There’s an interesting article over at USNWR about the condition of our spy satellite program. I don’t know whether it’s valid or not, and can’t because the program is so secret (even though some of the curtains have been raised in the last few years) that it remains relatively opaque. I do agree with this part, though, which is at the core of the problem:
“Any time you have secrecy,” says Loren Thompson of the Lexington Institute, a defense think tank, “performance and accountability suffer.”
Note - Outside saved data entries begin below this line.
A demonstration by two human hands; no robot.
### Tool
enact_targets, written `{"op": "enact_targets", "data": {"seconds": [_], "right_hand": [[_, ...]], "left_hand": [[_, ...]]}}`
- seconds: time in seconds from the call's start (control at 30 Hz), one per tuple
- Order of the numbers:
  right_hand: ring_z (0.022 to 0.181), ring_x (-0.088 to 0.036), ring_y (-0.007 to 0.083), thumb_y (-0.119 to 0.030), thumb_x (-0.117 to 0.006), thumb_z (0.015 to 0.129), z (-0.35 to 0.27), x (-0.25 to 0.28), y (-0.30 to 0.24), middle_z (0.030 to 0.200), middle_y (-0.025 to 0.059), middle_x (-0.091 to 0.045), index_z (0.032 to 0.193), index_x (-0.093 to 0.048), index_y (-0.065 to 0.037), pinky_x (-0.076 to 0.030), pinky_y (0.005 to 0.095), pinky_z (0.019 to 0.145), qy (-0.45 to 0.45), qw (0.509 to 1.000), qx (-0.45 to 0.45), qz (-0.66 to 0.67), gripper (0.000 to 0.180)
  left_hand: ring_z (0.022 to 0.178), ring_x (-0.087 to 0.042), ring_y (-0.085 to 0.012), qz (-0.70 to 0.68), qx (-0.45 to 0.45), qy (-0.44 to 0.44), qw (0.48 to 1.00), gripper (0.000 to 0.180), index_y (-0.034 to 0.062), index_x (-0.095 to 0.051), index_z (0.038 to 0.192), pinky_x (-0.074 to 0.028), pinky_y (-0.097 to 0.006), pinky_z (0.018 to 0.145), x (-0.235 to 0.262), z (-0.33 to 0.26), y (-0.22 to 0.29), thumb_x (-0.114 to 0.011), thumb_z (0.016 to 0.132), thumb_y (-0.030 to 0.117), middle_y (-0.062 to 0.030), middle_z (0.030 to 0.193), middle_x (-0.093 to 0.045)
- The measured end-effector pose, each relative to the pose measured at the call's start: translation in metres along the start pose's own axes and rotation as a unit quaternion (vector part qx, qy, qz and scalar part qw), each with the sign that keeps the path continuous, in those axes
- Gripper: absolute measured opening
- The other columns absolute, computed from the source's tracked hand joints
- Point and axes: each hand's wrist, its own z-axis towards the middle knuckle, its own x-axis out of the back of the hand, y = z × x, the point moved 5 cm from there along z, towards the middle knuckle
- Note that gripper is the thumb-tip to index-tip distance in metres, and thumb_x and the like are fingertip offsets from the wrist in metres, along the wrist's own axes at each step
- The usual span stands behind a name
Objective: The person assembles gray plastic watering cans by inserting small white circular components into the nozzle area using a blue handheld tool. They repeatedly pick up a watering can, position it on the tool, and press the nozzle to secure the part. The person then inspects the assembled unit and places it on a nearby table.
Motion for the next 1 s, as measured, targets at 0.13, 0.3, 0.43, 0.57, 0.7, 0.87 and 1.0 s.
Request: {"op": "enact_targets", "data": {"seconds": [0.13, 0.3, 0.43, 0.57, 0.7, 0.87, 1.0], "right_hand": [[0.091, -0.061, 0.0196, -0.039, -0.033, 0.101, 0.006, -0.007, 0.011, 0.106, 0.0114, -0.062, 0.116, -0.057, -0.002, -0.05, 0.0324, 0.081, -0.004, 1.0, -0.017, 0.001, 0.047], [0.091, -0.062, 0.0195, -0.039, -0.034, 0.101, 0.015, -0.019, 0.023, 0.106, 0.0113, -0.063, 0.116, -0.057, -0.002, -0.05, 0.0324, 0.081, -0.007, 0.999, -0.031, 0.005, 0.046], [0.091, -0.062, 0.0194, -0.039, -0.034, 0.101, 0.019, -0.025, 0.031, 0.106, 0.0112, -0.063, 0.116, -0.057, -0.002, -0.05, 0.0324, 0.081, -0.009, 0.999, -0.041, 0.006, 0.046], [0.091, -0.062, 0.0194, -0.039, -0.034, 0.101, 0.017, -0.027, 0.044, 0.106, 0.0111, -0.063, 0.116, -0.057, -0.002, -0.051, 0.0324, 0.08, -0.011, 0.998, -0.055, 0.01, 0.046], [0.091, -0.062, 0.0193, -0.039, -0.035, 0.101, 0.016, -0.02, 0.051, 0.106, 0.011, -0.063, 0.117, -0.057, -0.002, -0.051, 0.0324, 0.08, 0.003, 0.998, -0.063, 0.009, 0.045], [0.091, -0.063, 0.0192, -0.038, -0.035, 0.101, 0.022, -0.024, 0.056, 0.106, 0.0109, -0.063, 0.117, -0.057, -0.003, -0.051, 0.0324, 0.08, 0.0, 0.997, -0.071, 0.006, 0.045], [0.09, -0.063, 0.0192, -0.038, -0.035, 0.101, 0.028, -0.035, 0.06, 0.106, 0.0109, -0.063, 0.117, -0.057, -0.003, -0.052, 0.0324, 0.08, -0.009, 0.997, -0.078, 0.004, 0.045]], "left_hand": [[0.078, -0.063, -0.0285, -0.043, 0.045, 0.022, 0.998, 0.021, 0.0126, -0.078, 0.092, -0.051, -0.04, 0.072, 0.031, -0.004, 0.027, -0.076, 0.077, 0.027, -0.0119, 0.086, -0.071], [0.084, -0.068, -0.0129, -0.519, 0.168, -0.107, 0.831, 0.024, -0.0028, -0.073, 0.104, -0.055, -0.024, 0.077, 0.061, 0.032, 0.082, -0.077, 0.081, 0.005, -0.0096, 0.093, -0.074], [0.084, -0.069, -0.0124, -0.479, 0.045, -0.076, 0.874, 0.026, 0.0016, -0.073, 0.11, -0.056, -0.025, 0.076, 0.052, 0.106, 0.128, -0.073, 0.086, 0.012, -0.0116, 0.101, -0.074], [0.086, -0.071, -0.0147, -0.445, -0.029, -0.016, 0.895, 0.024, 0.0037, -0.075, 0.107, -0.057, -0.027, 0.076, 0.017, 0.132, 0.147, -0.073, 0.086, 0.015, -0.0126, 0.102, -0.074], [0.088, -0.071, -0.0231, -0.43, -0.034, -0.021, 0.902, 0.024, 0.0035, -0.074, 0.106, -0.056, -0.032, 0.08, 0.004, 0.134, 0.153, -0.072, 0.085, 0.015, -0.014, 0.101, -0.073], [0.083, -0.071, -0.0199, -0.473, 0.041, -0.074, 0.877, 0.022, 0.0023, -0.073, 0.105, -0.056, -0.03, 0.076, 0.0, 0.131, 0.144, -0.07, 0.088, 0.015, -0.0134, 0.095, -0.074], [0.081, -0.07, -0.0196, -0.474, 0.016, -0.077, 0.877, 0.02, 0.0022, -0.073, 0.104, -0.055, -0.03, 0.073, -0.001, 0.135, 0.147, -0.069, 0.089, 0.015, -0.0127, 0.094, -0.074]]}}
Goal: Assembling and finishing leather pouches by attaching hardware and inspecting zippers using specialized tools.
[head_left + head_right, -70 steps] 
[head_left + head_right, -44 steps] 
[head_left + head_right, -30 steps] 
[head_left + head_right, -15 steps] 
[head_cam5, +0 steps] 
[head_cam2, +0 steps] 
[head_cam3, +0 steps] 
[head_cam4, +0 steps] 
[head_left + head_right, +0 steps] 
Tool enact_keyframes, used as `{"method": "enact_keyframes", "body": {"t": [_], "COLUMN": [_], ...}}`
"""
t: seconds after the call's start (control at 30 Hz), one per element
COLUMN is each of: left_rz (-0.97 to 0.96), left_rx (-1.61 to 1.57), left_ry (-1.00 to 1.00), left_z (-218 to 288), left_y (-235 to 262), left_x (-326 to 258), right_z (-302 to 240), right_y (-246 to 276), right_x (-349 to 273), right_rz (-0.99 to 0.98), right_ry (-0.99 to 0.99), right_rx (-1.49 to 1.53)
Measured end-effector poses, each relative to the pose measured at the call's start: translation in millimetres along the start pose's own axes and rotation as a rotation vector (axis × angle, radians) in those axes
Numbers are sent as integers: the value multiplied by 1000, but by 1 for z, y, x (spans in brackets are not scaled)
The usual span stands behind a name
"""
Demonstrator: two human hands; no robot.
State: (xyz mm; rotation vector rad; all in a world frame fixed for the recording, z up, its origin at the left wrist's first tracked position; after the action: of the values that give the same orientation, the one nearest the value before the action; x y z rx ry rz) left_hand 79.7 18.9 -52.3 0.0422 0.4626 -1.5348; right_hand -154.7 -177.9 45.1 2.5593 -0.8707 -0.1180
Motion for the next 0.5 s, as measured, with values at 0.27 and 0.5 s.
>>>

The article raises some other disturbing questions as well. Among others, why is this man:
Peter Teets, was forced to resign as president of Lockheed Martin Corp. in 1999 because of management failures in its Titan rocket program, according to government and industry sources. The NRO and the military lost three satellites during Teets’s run as Lockheed Martin’s top boss. In one case, a rocket blew up on launch; in the two other cases, the satellites were launched into useless orbits. Teets declined to discuss his removal.
…holding down two jobs, as both the head of the NRO and an undersecretary for the Air Force? And not to defend Boeing, but wasn’t there a conflict of interest for him to be involved with the decision to shift launch contracts from that company to Lockmart?
In many ways, I think that military space is even more ripe for reform than NASA, if for no other reason than our lives may depend on it in the near term. Unfortunately, it may prove just as resistant.